## Task
Each entry needs to be restated exactly as written.

::: Task inputs :::

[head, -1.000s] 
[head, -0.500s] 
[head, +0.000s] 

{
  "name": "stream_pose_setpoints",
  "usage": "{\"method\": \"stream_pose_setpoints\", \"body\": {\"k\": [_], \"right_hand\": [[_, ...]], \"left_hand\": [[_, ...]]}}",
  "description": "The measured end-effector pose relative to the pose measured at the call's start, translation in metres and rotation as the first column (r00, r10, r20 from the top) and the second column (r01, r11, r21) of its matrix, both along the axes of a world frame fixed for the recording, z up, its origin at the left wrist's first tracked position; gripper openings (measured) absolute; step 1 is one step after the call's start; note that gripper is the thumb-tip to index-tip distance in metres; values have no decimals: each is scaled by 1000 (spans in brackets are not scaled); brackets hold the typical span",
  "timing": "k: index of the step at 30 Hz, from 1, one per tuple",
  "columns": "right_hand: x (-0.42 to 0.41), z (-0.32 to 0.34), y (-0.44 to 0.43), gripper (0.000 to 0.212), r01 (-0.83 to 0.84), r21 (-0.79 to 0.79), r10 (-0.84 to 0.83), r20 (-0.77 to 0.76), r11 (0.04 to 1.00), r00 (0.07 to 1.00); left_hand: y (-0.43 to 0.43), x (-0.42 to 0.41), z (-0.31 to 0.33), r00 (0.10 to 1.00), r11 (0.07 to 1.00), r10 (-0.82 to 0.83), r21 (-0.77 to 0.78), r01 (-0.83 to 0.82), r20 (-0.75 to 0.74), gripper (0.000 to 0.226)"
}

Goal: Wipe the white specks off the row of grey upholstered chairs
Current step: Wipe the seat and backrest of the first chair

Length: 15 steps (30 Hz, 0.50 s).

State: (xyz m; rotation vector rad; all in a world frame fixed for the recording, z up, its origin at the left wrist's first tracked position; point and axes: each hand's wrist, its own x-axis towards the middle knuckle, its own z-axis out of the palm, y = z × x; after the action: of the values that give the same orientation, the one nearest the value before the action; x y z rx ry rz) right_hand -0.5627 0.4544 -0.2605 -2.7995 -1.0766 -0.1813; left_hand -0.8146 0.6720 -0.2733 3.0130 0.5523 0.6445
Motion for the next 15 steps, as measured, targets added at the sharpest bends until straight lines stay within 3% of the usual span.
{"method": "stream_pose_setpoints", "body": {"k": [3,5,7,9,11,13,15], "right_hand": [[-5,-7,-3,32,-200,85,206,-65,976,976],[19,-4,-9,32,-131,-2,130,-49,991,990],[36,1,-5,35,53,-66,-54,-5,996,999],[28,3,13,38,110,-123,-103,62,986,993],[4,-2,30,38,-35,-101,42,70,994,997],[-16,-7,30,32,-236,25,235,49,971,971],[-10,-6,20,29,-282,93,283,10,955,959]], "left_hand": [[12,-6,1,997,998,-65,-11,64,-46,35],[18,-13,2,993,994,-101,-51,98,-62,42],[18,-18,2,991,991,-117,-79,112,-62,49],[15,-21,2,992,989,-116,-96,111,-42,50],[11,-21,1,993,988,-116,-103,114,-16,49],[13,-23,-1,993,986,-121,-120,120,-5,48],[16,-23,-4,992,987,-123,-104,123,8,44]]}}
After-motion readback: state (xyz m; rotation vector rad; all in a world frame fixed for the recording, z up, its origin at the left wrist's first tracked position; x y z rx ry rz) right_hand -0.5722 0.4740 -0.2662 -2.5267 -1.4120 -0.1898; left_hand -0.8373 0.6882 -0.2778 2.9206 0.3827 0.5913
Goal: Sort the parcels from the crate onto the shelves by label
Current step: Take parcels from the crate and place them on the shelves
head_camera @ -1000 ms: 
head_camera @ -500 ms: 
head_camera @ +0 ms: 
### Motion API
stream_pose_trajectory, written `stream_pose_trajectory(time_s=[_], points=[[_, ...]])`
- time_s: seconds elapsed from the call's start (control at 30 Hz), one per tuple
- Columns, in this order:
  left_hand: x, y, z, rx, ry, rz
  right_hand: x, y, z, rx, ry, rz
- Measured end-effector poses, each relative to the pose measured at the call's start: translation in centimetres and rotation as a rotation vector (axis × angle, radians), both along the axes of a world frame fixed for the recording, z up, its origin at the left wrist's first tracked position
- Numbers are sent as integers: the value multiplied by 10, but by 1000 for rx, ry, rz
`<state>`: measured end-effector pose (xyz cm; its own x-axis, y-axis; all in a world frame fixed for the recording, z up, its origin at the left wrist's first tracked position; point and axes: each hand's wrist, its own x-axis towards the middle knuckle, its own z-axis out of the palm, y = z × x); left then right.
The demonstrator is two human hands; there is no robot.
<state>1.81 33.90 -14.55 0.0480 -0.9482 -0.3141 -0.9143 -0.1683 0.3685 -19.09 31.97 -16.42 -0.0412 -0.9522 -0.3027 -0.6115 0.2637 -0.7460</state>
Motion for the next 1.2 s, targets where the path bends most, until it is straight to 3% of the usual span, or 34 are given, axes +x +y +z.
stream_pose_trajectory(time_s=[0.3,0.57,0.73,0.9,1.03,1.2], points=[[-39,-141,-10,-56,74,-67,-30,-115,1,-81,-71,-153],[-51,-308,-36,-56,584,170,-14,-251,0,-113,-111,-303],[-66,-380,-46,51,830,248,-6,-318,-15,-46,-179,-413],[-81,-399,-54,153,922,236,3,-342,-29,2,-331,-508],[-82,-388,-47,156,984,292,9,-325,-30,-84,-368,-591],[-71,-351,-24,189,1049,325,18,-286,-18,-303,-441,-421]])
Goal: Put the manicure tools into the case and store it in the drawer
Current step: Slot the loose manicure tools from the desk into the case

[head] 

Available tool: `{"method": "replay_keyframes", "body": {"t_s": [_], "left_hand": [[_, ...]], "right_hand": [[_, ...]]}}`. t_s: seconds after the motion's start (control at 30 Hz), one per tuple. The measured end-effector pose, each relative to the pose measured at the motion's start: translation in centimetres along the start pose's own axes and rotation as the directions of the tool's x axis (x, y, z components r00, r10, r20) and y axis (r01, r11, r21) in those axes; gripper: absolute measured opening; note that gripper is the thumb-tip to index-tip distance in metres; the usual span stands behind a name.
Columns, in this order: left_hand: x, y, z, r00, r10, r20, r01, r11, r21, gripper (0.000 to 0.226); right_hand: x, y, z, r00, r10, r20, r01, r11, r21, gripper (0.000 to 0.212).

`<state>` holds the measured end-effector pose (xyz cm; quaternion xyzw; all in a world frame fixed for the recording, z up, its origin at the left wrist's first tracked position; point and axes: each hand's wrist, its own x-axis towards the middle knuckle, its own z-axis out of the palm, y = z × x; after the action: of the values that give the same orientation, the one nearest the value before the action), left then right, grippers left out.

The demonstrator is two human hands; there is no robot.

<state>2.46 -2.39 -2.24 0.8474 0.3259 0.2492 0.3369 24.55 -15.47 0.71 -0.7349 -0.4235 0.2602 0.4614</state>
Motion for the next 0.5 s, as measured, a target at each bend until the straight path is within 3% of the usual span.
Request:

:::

## Exercise output
[head, -1.000s] 
[head, -0.500s] 
[head, +0.000s] 

{
  "name": "stream_pose_setpoints",
  "usage": "{\"method\": \"stream_pose_setpoints\", \"body\": {\"k\": [_], \"right_hand\": [[_, ...]], \"left_hand\": [[_, ...]]}}",
  "description": "The measured end-effector pose relative to the pose measured at the call's start, translation in metres and rotation as the first column (r00, r10, r20 from the top) and the second column (r01, r11, r21) of its matrix, both along the axes of a world frame fixed for the recording, z up, its origin at the left wrist's first tracked position; gripper openings (measured) absolute; step 1 is one step after the call's start; note that gripper is the thumb-tip to index-tip distance in metres; values have no decimals: each is scaled by 1000 (spans in brackets are not scaled); brackets hold the typical span",
  "timing": "k: index of the step at 30 Hz, from 1, one per tuple",
  "columns": "right_hand: x (-0.42 to 0.41), z (-0.32 to 0.34), y (-0.44 to 0.43), gripper (0.000 to 0.212), r01 (-0.83 to 0.84), r21 (-0.79 to 0.79), r10 (-0.84 to 0.83), r20 (-0.77 to 0.76), r11 (0.04 to 1.00), r00 (0.07 to 1.00); left_hand: y (-0.43 to 0.43), x (-0.42 to 0.41), z (-0.31 to 0.33), r00 (0.10 to 1.00), r11 (0.07 to 1.00), r10 (-0.82 to 0.83), r21 (-0.77 to 0.78), r01 (-0.83 to 0.82), r20 (-0.75 to 0.74), gripper (0.000 to 0.226)"
}

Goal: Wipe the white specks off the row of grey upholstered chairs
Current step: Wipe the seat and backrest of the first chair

Length: 15 steps (30 Hz, 0.50 s).

State: (xyz m; rotation vector rad; all in a world frame fixed for the recording, z up, its origin at the left wrist's first tracked position; point and axes: each hand's wrist, its own x-axis towards the middle knuckle, its own z-axis out of the palm, y = z × x; after the action: of the values that give the same orientation, the one nearest the value before the action; x y z rx ry rz) right_hand -0.5627 0.4544 -0.2605 -2.7995 -1.0766 -0.1813; left_hand -0.8146 0.6720 -0.2733 3.0130 0.5523 0.6445
Motion for the next 15 steps, as measured, targets added at the sharpest bends until straight lines stay within 3% of the usual span.
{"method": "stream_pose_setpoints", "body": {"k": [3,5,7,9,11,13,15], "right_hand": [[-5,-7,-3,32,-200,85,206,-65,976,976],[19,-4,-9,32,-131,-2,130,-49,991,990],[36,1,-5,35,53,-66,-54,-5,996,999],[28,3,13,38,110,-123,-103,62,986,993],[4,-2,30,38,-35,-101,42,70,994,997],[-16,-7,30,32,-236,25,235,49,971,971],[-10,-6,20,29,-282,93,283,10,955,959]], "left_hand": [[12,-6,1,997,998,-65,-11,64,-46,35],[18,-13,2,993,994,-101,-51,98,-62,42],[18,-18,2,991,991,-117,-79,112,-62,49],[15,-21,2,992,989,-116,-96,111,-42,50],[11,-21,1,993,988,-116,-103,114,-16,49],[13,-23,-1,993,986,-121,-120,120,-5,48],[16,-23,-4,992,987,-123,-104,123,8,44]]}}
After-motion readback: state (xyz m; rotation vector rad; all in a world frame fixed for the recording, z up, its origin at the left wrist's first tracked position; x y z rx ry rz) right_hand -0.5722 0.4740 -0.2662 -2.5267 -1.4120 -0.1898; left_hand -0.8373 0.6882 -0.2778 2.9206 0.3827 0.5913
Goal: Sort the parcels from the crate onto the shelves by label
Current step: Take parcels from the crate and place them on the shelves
head_camera @ -1000 ms: 
head_camera @ -500 ms: 
head_camera @ +0 ms: 
### Motion API
stream_pose_trajectory, written `stream_pose_trajectory(time_s=[_], points=[[_, ...]])`
- time_s: seconds elapsed from the call's start (control at 30 Hz), one per tuple
- Columns, in this order:
  left_hand: x, y, z, rx, ry, rz
  right_hand: x, y, z, rx, ry, rz
- Measured end-effector poses, each relative to the pose measured at the call's start: translation in centimetres and rotation as a rotation vector (axis × angle, radians), both along the axes of a world frame fixed for the recording, z up, its origin at the left wrist's first tracked position
- Numbers are sent as integers: the value multiplied by 10, but by 1000 for rx, ry, rz
`<state>`: measured end-effector pose (xyz cm; its own x-axis, y-axis; all in a world frame fixed for the recording, z up, its origin at the left wrist's first tracked position; point and axes: each hand's wrist, its own x-axis towards the middle knuckle, its own z-axis out of the palm, y = z × x); left then right.
The demonstrator is two human hands; there is no robot.
<state>1.81 33.90 -14.55 0.0480 -0.9482 -0.3141 -0.9143 -0.1683 0.3685 -19.09 31.97 -16.42 -0.0412 -0.9522 -0.3027 -0.6115 0.2637 -0.7460</state>
Motion for the next 1.2 s, targets where the path bends most, until it is straight to 3% of the usual span, or 34 are given, axes +x +y +z.
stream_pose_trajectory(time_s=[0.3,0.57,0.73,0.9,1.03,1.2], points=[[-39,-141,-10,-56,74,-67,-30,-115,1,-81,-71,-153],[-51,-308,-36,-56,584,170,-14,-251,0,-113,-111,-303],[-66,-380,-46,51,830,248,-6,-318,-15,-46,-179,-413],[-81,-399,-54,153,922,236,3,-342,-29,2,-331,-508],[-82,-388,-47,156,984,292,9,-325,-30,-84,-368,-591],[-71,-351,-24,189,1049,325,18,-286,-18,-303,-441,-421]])
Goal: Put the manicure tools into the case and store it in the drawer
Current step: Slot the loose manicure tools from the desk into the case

[head] 

Available tool: `{"method": "replay_keyframes", "body": {"t_s": [_], "left_hand": [[_, ...]], "right_hand": [[_, ...]]}}`. t_s: seconds after the motion's start (control at 30 Hz), one per tuple. The measured end-effector pose, each relative to the pose measured at the motion's start: translation in centimetres along the start pose's own axes and rotation as the directions of the tool's x axis (x, y, z components r00, r10, r20) and y axis (r01, r11, r21) in those axes; gripper: absolute measured opening; note that gripper is the thumb-tip to index-tip distance in metres; the usual span stands behind a name.
Columns, in this order: left_hand: x, y, z, r00, r10, r20, r01, r11, r21, gripper (0.000 to 0.226); right_hand: x, y, z, r00, r10, r20, r01, r11, r21, gripper (0.000 to 0.212).

`<state>` holds the measured end-effector pose (xyz cm; quaternion xyzw; all in a world frame fixed for the recording, z up, its origin at the left wrist's first tracked position; point and axes: each hand's wrist, its own x-axis towards the middle knuckle, its own z-axis out of the palm, y = z × x; after the action: of the values that give the same orientation, the one nearest the value before the action), left then right, grippers left out.

The demonstrator is two human hands; there is no robot.

<state>2.46 -2.39 -2.24 0.8474 0.3259 0.2492 0.3369 24.55 -15.47 0.71 -0.7349 -0.4235 0.2602 0.4614</state>
Motion for the next 0.5 s, as measured, a target at each bend until the straight path is within 3% of the usual span.
Request:

Output for this exercise is now complete.